Exercise:
Copy all records exactly; omit pictures.

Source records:
----------------

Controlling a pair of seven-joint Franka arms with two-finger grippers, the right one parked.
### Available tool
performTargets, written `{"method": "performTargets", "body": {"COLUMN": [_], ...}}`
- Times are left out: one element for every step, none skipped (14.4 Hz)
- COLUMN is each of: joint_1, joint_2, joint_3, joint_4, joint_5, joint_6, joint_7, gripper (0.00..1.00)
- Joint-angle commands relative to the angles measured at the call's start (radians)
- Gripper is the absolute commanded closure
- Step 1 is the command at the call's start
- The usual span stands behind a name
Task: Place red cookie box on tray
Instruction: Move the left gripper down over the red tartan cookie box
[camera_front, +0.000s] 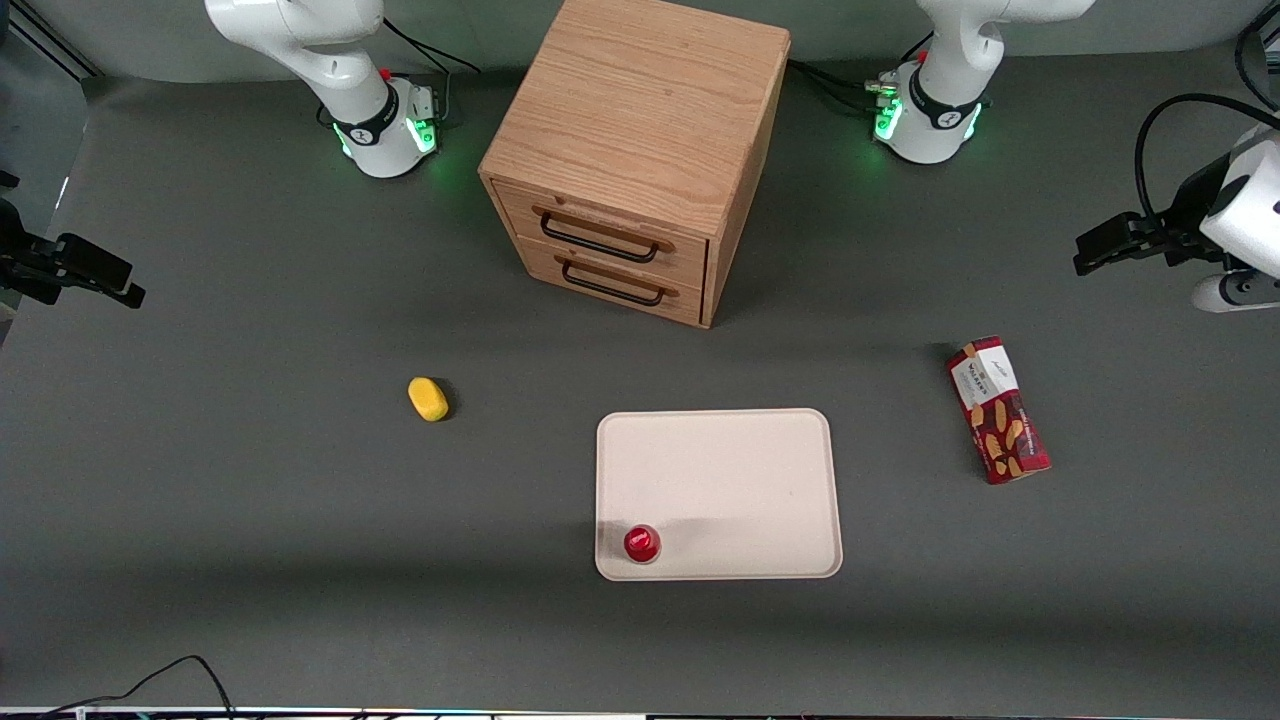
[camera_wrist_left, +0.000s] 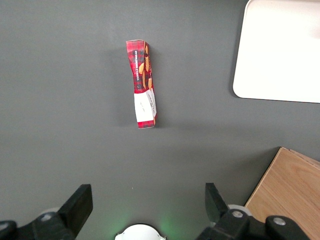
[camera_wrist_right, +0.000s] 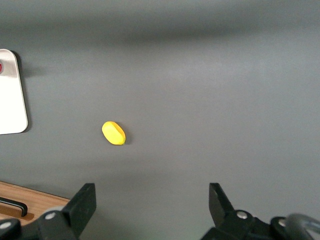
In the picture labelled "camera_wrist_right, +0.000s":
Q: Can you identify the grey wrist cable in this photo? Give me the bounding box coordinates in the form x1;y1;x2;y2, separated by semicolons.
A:
284;213;320;240

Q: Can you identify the wooden drawer cabinet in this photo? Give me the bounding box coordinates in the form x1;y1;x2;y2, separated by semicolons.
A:
0;180;71;227

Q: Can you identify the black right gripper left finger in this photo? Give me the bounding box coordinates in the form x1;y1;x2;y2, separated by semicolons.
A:
24;183;97;240

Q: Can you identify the wooden drawer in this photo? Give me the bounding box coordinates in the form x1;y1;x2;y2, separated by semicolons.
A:
0;183;65;226

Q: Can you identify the black drawer handle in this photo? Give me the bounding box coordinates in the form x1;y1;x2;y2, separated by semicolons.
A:
0;196;29;218

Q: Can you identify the cream plastic tray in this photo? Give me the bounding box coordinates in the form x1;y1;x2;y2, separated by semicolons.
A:
0;48;29;136

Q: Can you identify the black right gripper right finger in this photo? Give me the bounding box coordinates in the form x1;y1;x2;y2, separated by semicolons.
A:
201;182;271;240

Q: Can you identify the yellow sponge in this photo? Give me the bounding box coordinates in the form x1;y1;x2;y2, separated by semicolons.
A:
101;121;127;146

----------------

Solved exercise:
Controlling a pair of seven-joint Franka arms with two-finger grippers, the right one parked.
### Available tool
performTargets, written `{"method": "performTargets", "body": {"COLUMN": [_], ...}}`
- Times are left out: one element for every step, none skipped (14.4 Hz)
- COLUMN is each of: joint_1, joint_2, joint_3, joint_4, joint_5, joint_6, joint_7, gripper (0.00..1.00)
- Joint-angle commands relative to the angles measured at the call's start (radians)
- Gripper is the absolute commanded closure
- Step 1 is the command at the call's start
- The usual span stands behind a name
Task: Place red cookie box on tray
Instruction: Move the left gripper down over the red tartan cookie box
[camera_front, +0.000s] 
[camera_wrist_left, +0.000s] 
[camera_wrist_right, +0.000s] 
In the picture labelled "camera_wrist_right, +0.000s":
Q: Can you identify the grey wrist cable in this photo? Give me the bounding box coordinates in the form x1;y1;x2;y2, separated by semicolons.
A:
284;213;320;240

Q: Can you identify the wooden drawer cabinet in this photo? Give me the bounding box coordinates in the form x1;y1;x2;y2, separated by semicolons.
A:
0;180;71;227

Q: Can you identify the black right gripper left finger in this photo? Give me the bounding box coordinates in the form x1;y1;x2;y2, separated by semicolons.
A:
24;183;97;240

Q: Can you identify the wooden drawer in this photo? Give me the bounding box coordinates in the form x1;y1;x2;y2, separated by semicolons.
A:
0;183;65;226

Q: Can you identify the black drawer handle in this photo? Give me the bounding box coordinates in the form x1;y1;x2;y2, separated by semicolons.
A:
0;196;29;218

Q: Can you identify the cream plastic tray in this photo? Give me the bounding box coordinates in the form x1;y1;x2;y2, separated by semicolons.
A:
0;48;29;136

Q: Can you identify the black right gripper right finger in this photo? Give me the bounding box coordinates in the form x1;y1;x2;y2, separated by semicolons.
A:
201;182;271;240

Q: Can you identify the yellow sponge in this photo? Give me the bounding box coordinates in the form x1;y1;x2;y2, separated by semicolons.
A:
101;121;127;146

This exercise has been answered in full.